Pay to Play: Why It’s Time to End the NBA’s Luxury Tax
Despite introducing North America’s first salary cap, the NBA now boasts its least effective payroll model. To retake its leadership position, the league has drop luxury tax.

This article first appeared on Jason Hirschhorn’s Sports REDEF here. An excerpt is posted below:
Although professional sports have never been more valuable or more popular than they are today, successfully managing a league is harder than ever. Central to this challenge is the controversial ideal of competitive equilibrium. While a well-balanced league is often argued to be in everyone’s interests, the economics can disagree. Players resent artificial caps on their salaries, while owners want the freedom to build the team they desire, at the prices they deem appropriate. And ensuring the biggest cities have the most competitive teams can enhance a league’s total revenues and maximize its fan base.
For most of the 20th century, this wasn’t really an issue, as sports didn’t provide the financial incentives for owners to horde talent.

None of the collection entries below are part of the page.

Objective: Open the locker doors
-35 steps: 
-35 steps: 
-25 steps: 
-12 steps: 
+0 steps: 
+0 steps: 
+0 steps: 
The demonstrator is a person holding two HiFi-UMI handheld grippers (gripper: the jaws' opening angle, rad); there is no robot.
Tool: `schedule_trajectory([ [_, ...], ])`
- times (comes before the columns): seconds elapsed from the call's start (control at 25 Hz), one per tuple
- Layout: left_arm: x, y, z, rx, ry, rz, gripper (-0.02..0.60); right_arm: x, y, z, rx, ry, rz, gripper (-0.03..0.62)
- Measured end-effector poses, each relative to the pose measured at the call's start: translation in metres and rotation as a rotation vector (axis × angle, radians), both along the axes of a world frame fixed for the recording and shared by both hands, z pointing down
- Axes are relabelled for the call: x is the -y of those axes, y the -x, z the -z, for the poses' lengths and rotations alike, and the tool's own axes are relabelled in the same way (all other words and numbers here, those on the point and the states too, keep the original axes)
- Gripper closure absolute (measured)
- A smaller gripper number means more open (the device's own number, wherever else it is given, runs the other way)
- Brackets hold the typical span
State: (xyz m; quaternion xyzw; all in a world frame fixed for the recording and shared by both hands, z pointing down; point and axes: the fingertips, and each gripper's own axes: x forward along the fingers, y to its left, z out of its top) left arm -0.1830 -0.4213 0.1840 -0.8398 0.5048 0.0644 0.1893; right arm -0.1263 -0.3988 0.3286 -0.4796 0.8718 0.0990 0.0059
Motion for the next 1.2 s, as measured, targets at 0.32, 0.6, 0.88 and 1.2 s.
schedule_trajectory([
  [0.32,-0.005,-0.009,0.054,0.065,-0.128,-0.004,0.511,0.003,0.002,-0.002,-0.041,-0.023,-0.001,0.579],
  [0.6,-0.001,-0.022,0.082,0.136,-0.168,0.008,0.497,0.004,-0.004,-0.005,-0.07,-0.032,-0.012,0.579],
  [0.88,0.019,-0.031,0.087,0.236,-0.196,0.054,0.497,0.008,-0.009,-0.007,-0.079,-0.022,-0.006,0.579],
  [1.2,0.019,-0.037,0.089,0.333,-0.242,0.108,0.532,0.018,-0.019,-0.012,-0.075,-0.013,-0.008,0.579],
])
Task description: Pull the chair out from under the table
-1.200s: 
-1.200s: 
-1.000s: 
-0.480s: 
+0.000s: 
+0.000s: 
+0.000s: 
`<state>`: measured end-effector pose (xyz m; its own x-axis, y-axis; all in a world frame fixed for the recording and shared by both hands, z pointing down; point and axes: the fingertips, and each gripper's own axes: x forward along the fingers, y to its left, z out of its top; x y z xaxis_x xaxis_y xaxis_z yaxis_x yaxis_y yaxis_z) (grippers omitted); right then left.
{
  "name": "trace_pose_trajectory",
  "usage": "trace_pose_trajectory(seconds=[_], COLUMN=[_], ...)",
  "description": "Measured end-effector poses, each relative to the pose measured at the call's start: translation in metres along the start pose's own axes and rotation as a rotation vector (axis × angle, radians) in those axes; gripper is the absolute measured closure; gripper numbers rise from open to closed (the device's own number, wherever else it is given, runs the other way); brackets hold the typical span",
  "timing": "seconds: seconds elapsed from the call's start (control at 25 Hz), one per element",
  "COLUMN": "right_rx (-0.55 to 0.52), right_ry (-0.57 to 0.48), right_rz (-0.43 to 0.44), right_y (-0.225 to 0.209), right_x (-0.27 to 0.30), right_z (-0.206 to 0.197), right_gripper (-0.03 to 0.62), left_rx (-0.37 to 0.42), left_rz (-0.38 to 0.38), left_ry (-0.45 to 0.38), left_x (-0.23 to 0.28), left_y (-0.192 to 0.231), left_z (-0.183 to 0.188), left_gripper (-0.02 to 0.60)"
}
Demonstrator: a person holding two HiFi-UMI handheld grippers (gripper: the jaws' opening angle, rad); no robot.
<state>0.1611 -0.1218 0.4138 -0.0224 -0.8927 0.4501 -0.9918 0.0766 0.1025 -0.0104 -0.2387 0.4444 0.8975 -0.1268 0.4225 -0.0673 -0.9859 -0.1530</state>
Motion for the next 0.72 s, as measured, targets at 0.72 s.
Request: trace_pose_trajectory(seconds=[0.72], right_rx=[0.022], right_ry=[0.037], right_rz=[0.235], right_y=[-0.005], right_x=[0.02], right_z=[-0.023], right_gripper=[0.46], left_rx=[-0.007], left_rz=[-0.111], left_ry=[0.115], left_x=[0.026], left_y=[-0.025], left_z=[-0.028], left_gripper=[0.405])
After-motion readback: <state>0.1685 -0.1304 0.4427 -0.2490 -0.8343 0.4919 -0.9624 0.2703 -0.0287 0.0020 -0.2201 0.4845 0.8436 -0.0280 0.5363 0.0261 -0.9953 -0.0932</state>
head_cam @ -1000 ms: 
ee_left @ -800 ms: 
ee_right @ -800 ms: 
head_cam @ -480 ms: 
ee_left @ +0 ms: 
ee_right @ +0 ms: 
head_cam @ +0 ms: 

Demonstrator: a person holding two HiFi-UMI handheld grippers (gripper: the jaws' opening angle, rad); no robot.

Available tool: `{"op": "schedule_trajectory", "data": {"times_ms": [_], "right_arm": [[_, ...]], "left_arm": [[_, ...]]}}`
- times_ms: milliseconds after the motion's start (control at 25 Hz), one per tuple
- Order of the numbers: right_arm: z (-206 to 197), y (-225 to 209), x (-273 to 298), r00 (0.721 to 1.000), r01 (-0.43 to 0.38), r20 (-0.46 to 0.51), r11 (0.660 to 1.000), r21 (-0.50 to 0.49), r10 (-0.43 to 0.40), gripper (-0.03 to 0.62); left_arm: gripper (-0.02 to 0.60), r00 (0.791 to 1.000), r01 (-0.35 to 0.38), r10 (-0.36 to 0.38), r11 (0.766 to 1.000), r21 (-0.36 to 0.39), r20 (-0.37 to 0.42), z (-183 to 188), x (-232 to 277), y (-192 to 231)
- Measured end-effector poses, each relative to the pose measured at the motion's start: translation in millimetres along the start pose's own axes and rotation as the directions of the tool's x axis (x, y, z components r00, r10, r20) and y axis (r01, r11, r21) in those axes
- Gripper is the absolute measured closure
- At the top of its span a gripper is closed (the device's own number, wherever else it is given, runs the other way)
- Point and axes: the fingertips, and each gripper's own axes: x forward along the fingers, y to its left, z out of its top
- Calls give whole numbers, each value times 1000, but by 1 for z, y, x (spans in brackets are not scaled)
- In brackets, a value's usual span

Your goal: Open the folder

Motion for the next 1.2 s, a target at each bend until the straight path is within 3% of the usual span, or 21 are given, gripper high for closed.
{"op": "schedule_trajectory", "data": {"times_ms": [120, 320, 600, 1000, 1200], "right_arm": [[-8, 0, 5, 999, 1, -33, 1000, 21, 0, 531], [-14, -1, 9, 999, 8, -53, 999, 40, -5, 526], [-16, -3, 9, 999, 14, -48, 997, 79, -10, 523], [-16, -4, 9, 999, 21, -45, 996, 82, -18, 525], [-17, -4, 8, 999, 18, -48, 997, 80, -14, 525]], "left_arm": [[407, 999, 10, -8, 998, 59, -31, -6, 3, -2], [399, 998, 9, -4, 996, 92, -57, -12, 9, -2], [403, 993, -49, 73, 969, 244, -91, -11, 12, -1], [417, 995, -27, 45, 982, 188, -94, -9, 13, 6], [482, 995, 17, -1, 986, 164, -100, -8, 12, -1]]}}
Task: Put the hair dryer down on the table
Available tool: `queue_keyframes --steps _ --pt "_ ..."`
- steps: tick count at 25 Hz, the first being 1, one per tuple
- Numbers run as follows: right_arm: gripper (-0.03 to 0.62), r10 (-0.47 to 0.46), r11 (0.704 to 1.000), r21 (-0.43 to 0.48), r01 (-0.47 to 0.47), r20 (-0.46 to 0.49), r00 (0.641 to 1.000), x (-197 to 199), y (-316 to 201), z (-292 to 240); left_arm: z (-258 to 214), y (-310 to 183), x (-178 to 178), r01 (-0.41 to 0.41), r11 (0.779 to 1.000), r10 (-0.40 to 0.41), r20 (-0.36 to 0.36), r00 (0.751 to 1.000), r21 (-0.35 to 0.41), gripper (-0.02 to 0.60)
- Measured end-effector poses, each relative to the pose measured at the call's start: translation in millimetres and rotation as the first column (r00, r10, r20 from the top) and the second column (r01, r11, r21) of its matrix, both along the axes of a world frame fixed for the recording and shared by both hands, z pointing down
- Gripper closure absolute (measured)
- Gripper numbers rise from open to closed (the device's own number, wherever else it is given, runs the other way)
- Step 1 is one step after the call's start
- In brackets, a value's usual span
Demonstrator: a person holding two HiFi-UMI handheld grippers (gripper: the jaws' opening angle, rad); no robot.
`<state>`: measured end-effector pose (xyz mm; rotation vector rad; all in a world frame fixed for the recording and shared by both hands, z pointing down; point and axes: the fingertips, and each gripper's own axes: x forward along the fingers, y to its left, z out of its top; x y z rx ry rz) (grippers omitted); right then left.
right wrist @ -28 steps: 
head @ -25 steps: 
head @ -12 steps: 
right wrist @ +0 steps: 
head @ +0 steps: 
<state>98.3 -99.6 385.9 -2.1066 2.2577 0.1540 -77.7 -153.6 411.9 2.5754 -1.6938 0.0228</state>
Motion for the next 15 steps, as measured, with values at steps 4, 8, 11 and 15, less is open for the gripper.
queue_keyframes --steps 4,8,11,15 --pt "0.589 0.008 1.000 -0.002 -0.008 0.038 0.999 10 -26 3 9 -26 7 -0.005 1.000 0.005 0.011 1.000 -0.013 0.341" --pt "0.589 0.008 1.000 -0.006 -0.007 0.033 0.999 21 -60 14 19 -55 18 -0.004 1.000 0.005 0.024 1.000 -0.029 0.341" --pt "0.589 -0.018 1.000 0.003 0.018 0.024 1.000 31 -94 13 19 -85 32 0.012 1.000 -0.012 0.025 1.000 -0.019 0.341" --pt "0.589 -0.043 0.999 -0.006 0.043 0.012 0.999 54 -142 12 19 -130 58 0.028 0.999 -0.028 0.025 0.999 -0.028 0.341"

But as revenues began to swell throughout the 1980s and 1990s, leagues faced a foundational problem: the vast majority of those revenues – and profits – were accruing to major-market teams.
Though no one expects the profits of a Utah-based team to compete with those of a New York City competitor, growth in “franchise inequality” threatened to lock teams in unending feedback loops. As major-market team revenues increased, so too did their willingness and ability to outspend smaller-market competitors, which led to more wins, more income and even more high-priced players. Tier 2 and Tier 3 market teams, meanwhile, struggled to afford a competitive team and, as a result, saw declining profitability and ever-worse on-court performance.
In a more conventional industry, these competitive dynamics would be OK – inevitable, even. But most sports leagues operate not as a competitive marketplace, but as a democratic club governed by individual team owners. Furthermore, the major-market teams need viable competition to drive higher TV contracts, attendance levels and concession sales. And too much salary-based competition can transfer much of a league’s profits to its players. No owner likes that.
Thus, in 1984, the NBA introduced North America’s first major league salary cap. For the 1984-85 season, team payrolls were limited to the greater of either a fixed sum of $3.6 million ($8.2M in 2015 dollars) or 53% of total NBA gross revenues divided by the number of teams in the league (23 at the time). Crucially, however, this cap included a number of exceptions that allowed teams to exceed the cap to retain players already on their roster. It was, proponents argued, in no one’s interest to force a previously undervalued player to abandon fans that loved him and a team that was willing to pay him more.
Despite good intentions, the salary cap quickly proved ineffective – and over the next 30 years, it has endured non-stop revisions that ultimately left it more complex and unpredictable than those it inspired worldwide. As the NBA hurdles toward a December deadline for the players’ association or owners to terminate their 2011 Collective Bargaining Agreement, you can bet all eyes will be on further tweaks to this payroll system. But the answer is not further change, but an end to this hybridized model altogether.
1984 TO 2002: THE SOFT CAP
Across its first six seasons, the NBA’s salary cap showed tremendous promise. Compliance rose from nearly half of the league’s 23 teams to all but one. At the same time, the offenders reduced their average overage from 30% above the salary cap to less than 10%.